Items from a dataset:
[Start of section]
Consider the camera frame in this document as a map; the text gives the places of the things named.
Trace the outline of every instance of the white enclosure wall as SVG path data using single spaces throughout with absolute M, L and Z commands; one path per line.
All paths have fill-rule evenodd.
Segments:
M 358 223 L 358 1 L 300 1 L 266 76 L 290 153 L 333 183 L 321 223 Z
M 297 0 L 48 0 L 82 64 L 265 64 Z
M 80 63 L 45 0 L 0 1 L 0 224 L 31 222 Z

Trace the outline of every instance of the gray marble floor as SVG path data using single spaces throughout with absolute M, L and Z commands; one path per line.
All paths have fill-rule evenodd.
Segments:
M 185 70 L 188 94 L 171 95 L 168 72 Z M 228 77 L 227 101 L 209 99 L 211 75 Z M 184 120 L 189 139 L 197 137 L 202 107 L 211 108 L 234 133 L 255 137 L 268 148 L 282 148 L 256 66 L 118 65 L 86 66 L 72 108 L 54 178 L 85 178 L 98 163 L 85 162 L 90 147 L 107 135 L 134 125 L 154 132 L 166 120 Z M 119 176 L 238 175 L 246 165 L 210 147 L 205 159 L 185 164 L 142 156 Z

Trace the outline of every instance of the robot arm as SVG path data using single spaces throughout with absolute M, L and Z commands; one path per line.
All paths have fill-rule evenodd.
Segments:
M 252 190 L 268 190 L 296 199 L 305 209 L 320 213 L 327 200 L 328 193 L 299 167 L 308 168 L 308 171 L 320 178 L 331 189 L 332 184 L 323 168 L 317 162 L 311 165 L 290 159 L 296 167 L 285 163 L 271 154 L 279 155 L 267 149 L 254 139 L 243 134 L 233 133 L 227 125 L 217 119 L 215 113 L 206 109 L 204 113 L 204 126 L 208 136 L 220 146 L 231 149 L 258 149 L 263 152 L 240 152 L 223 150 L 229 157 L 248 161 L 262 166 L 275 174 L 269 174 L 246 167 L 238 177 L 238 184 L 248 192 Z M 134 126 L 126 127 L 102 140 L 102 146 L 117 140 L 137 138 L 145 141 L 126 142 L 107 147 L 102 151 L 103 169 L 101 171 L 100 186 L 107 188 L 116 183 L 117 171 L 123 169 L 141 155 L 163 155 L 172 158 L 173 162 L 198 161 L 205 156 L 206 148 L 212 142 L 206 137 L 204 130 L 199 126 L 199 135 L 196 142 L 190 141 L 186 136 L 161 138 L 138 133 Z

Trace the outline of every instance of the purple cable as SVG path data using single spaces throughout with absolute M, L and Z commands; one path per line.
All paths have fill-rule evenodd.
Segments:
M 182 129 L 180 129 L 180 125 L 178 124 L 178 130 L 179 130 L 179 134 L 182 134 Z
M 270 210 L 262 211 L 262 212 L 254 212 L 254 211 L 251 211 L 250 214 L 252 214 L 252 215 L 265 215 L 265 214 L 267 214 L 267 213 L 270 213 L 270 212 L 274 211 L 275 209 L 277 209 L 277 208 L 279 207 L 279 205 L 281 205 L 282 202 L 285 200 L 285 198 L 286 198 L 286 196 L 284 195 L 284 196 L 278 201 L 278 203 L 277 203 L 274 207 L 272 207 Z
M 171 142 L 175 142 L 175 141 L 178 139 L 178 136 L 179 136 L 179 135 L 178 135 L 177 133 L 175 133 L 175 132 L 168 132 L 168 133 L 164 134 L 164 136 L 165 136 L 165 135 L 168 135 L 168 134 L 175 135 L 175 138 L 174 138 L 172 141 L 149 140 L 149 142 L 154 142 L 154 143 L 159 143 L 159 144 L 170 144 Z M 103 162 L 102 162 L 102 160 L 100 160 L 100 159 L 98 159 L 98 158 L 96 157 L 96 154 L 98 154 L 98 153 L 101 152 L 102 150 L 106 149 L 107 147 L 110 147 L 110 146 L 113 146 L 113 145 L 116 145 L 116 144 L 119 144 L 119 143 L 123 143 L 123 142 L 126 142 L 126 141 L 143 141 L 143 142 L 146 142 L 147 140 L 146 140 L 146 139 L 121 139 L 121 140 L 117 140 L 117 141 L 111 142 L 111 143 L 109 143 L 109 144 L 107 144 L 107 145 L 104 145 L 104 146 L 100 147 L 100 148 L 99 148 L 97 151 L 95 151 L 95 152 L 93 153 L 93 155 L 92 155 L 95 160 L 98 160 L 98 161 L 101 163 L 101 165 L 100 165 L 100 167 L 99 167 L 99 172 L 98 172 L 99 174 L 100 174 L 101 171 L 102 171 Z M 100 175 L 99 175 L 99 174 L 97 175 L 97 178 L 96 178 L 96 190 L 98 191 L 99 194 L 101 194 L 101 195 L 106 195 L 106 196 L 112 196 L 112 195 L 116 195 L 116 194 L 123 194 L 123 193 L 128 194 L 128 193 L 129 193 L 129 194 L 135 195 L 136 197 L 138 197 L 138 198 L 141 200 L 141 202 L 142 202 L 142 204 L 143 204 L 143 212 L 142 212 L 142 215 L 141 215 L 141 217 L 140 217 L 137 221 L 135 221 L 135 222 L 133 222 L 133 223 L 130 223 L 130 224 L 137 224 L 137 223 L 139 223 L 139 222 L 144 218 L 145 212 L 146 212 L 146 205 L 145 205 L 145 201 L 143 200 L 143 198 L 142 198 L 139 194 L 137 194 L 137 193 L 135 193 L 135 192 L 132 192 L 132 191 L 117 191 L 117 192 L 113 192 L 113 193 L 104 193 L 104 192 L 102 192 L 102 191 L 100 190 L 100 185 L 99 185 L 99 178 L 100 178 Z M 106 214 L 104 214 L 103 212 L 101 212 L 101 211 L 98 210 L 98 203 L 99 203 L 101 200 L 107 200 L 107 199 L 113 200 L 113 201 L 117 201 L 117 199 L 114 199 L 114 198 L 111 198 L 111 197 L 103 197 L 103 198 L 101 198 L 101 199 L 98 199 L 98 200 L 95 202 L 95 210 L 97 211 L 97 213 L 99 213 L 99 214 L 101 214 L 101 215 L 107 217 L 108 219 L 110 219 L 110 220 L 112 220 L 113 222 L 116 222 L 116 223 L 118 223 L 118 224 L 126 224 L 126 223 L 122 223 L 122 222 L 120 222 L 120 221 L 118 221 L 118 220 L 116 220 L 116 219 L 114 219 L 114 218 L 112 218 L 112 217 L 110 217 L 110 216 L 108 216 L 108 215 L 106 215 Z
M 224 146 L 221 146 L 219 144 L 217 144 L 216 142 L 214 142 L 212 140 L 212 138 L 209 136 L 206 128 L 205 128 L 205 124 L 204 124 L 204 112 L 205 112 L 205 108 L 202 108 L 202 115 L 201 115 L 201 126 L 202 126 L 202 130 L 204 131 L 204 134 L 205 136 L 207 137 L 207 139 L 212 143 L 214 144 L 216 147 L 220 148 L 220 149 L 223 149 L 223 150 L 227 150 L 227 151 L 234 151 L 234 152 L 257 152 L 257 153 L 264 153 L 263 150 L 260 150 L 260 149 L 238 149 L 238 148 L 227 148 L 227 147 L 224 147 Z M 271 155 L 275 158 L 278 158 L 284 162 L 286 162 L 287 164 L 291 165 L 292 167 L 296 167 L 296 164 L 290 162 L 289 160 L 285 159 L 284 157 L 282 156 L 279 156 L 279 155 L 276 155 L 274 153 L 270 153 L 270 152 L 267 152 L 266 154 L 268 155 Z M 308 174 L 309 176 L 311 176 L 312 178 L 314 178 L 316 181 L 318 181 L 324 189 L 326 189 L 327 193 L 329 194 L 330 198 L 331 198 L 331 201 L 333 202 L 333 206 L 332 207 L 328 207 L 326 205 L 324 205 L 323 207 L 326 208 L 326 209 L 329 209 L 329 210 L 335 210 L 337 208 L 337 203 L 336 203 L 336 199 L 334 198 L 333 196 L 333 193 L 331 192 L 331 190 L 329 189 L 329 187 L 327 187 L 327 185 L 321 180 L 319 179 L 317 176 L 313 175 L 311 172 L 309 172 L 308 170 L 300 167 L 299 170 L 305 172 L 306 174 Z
[End of section]
_What you need to do_
From the opening line of the data above through the line holding "Trace the outline of every instance of the robot", give every line again exactly as it stands.

_Answer for the task_
Consider the camera frame in this document as a map; the text gives the places of the things named.
Trace the outline of every instance of the white enclosure wall as SVG path data using single spaces throughout with absolute M, L and Z commands; one path per line.
All paths have fill-rule evenodd.
Segments:
M 358 223 L 358 1 L 300 1 L 266 76 L 290 153 L 333 183 L 321 223 Z
M 297 0 L 48 0 L 82 64 L 265 64 Z
M 80 63 L 45 0 L 0 1 L 0 224 L 31 222 Z

Trace the outline of every instance of the gray marble floor as SVG path data using single spaces throughout with absolute M, L and Z commands; one path per line.
All paths have fill-rule evenodd.
Segments:
M 185 70 L 188 94 L 171 95 L 168 72 Z M 228 77 L 227 101 L 209 99 L 211 75 Z M 184 120 L 189 139 L 197 137 L 202 107 L 211 108 L 234 133 L 255 137 L 268 148 L 282 148 L 256 66 L 118 65 L 86 66 L 72 108 L 54 178 L 85 178 L 98 163 L 85 162 L 90 147 L 107 135 L 134 125 L 154 132 L 166 120 Z M 119 176 L 238 175 L 246 165 L 210 147 L 205 159 L 185 164 L 142 156 Z

Trace the outline of every instance of the robot arm as SVG path data using single spaces throughout with absolute M, L and Z commands; one path per line.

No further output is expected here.